Aside from the descriptions of natural beauty and frontier life, I found a third reason to recommend this book: the character of Mr Nugent or ‘Jim’ (never referred to without the ‘single quotation marks’!), and his dog ‘Ring’ (also always so designated). ‘Mountain Jim’ is a well-known ruffian and desperado with no end of violence and criminality in his past – he confides in Bird at one point such atrocities that she can’t bring herself to relate them. But he is also a perfect gentleman, apparently, in the right mood. He is a “countryman” of Bird’s, a wonderful conversationalist, and quite chivalrous as well as respectful of her abilities to be one of the guys. He is described as charmingly as are the Rocky Mountains. For that matter, the less prominent Evans (another very likeable but also alcoholic and problematic frontiersman) gets a similarly colorful character sketch; and the UNlikeable Lyman as well; so really I should add characterization of people generally to Bird’s list of literary talents.

I am going to stop telling you and show you, through a few choice passages, below.

on a sunset:

The sun was setting fast, and against his golden light green promontories, wooded with stately pines, stood out one beyond another in a medium of dark rich blue, while grey bleached summits, peaked, turreted, and snow-slashed, were piled above them, gleaming with amber light. Darker grew the blue gloom, the dew fell heavily, aromatic odours floated on the air, and still the lofty peaks glowed with living light, till in one second it died off from them, leaving them with the ashy paleness of a dead face. It was dark and cold under the mountain shadows, the frosty chill of the high altitude wrapped me round, the solitude was overwhelming, and I reluctantly turned my horse’s head towards Truckee, often looking back to the ashy summits in their unearthly fascination.

on ‘Jim’:

Heavily loaded as all our horses were, ‘Jim’ started over the half-mile of level grass at a hand-gallop, and then throwing his mare on her haunches, pulled up alongside of me, and with a grace of manner which soon made me forget his appearance, entered into a conversation which lasted for more than three hours, in spite of the manifold checks of fording streams, single file, abrupt ascents and descents, and other incidents of mountain travel.

on a sunrise, and the lightening of the world:

There were dark pines against a lemon sky, grey peaks reddening and etherealising, gorges of deep and infinite blue, floods of golden glory pouring through canyons of enormous depth, an atmosphere of absolute purity, an occasional foreground of cottonwood and aspen flaunting in red and gold to intensify the blue gloom of the pines, the trickle and murmur of streams fringed with icicles, the strange sough of gusts moving among the pine tops – sights and sounds not of the lower earth, but of the solitary, beast-haunted, frozen upper altitudes.

on a high mountain lake:

I thought how their clear cold waters, growing turbid in the affluent flats, would heat under the tropic sun, and eventually form part of that great ocean river which renders our far-off islands habitable by impinging on their shores.
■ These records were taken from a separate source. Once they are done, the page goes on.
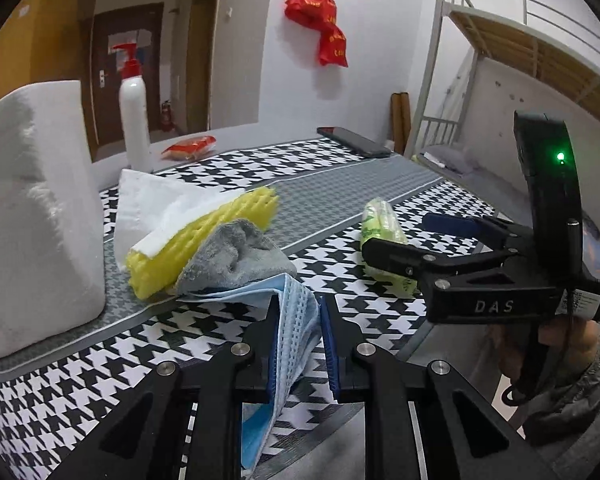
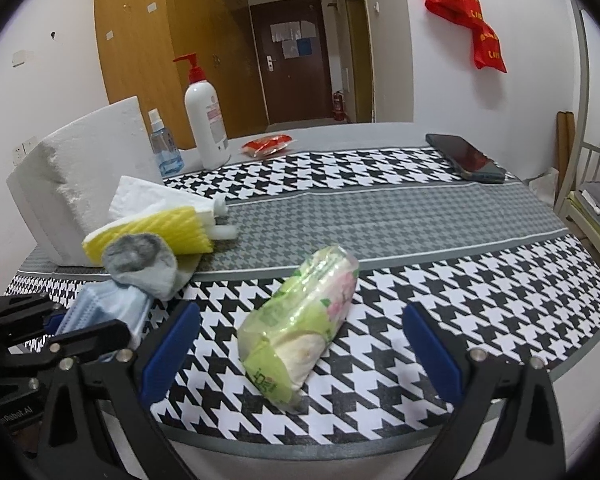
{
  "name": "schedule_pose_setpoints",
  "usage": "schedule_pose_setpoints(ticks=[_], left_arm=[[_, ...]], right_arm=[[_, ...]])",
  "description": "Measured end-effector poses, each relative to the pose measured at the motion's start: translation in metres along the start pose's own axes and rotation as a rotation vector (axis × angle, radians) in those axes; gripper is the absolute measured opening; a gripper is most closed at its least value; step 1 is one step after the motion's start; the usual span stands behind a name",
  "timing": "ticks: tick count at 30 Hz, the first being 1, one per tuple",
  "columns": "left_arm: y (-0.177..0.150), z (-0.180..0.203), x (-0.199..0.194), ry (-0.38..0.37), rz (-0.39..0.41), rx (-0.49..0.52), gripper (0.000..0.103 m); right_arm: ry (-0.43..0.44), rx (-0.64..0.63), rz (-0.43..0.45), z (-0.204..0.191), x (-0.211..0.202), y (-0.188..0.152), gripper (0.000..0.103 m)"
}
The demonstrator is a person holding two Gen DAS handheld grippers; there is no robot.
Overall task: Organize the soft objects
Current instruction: 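Lift the mask with the left gripper while the right gripper grasps the green bread bag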
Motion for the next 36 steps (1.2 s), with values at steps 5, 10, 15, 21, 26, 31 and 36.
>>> schedule_pose_setpoints(ticks=[5, 10, 15, 21, 26, 31, 36], left_arm=[[-0.001, -0.003, -0.002, -0.005, 0.010, -0.013, 0.020], [-0.002, -0.006, 0.000, -0.010, 0.018, -0.030, 0.020], [-0.002, -0.005, -0.004, -0.038, 0.038, -0.035, 0.018], [0.002, -0.002, -0.010, -0.067, 0.058, -0.042, 0.017], [0.026, -0.005, -0.018, -0.071, 0.079, -0.071, 0.013], [0.061, 0.000, -0.051, -0.049, 0.200, -0.047, 0.008], [0.063, 0.002, -0.059, -0.023, 0.215, -0.023, 0.008]], right_arm=[[-0.007, 0.004, -0.041, 0.000, 0.008, -0.006, 0.076], [-0.015, 0.012, -0.060, 0.001, 0.013, -0.010, 0.056], [-0.013, 0.012, -0.060, 0.002, 0.012, -0.008, 0.046], [-0.008, 0.013, -0.034, 0.001, 0.004, 0.000, 0.044], [0.010, 0.014, 0.014, -0.002, -0.013, 0.016, 0.044], [0.016, 0.002, 0.082, -0.005, -0.037, 0.034, 0.044], [0.021, -0.012, 0.110, -0.009, -0.049, 0.040, 0.044]])
Point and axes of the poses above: each gripper's, at about its wrist camera, not at the fingertips, and x roughly the way its jaws point, z to its right, y to its top, the point moved 9 cm from there along x, roughly the way its jaws point, and after that the axes turned 5 degrees about y, right-handed, at the moved point
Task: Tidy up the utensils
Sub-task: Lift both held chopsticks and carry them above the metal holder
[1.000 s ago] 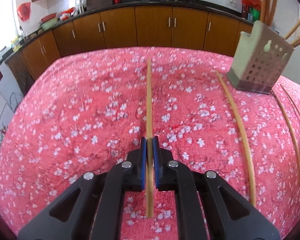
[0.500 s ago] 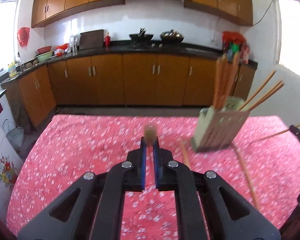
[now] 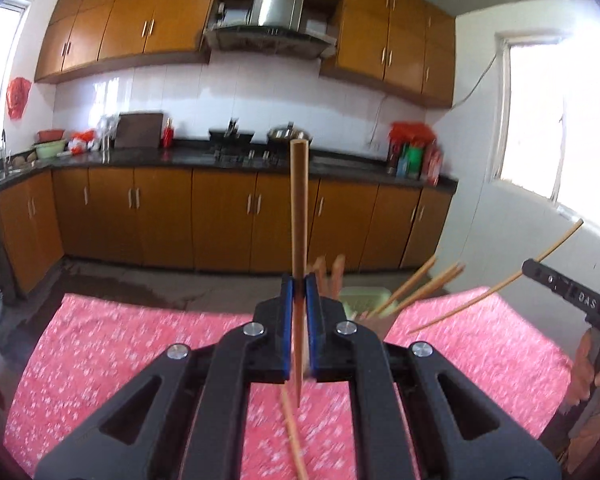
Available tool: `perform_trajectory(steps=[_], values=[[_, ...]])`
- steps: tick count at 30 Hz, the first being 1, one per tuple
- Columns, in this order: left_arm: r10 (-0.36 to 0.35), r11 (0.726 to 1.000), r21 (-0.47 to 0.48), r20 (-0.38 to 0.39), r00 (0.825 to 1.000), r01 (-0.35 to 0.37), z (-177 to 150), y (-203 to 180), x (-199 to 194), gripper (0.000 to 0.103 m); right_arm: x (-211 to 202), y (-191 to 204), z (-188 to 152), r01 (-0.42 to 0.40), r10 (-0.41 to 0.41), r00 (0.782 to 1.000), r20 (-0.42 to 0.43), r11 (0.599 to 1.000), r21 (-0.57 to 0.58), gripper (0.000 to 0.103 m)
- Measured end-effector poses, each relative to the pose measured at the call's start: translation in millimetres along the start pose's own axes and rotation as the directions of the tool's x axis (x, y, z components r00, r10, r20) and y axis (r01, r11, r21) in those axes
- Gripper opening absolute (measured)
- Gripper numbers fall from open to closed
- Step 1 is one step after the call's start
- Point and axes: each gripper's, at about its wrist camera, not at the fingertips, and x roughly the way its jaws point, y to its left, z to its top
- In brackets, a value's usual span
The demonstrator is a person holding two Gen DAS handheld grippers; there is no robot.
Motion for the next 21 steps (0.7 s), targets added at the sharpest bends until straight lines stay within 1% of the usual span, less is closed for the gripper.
perform_trajectory(steps=[4, 7, 9, 11, 13, 17, 19, 21], values=[[-0.017, 0.999, -0.04, 0.098, 0.995, 0.021, 26.2, -15.0, 1.6, 0.008, -9.4, 11.8, 25.8, 0.009, -0.007, 0.997, 0.076, 1.0, -0.017, 0.008], [-0.019, 0.997, -0.07, 0.153, 0.988, 0.03, 42.8, -23.5, 7.2, 0.008, -4.1, 16.3, 38.3, 0.029, -0.026, 0.993, 0.111, 0.999, -0.025, 0.008], [0.001, 0.997, -0.08, 0.196, 0.981, 0.015, 52.7, -31.6, 16.1, 0.008, 9.4, 18.9, 44.5, 0.031, -0.028, 0.994, 0.11, 0.999, -0.031, 0.008], [0.024, 0.997, -0.075, 0.227, 0.974, -0.007, 56.6, -38.1, 27.0, 0.008, 26.9, 18.5, 43.1, 0.03, -0.028, 0.997, 0.079, 0.999, -0.034, 0.008], [0.036, 0.997, -0.069, 0.231, 0.972, -0.021, 55.7, -43.3, 40.4, 0.008, 40.8, 19.1, 40.2, 0.033, -0.031, 0.999, 0.044, 0.999, -0.041, 0.008], [0.028, 0.997, -0.074, 0.19, 0.981, -0.014, 41.1, -45.8, 78.3, 0.008, 75.2, 17.5, 27.7, 0.038, -0.04, 0.998, -0.047, 0.998, -0.043, 0.008], [0.028, 0.997, -0.08, 0.17, 0.985, -0.014, 35.2, -44.6, 90.6, 0.008, 88.4, 15.1, 22.3, 0.033, -0.035, 0.996, -0.083, 0.999, -0.029, 0.008], [0.03, 0.996, -0.084, 0.15, 0.988, -0.018, 27.8, -43.4, 104.2, 0.008, 94.3, 14.0, 17.9, 0.029, -0.031, 0.994, -0.101, 0.999, -0.022, 0.008]])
on society, even where people are scarce:

…in truth, this blue hollow, lying solitary at the foot of Long’s Peak, is a miniature world of great interest, in which love, jealousy, hatred, envy, pride, unselfishness, greed, selfishness, and self-sacrifice can be studied hourly, and there is always the unpleasantly exciting risk of an open quarrel with the neighbouring desperado, whose “I’ll shoot you!” has more than once been heard in the cabin.

Isabella Bird’s story of travel through Colorado Territory in the 1870’s, told in letters to her sister, spans almost precisely three months in time; but it is a lifetime of beautiful, incisive, gorgeously told observations, and we are lucky to have them today.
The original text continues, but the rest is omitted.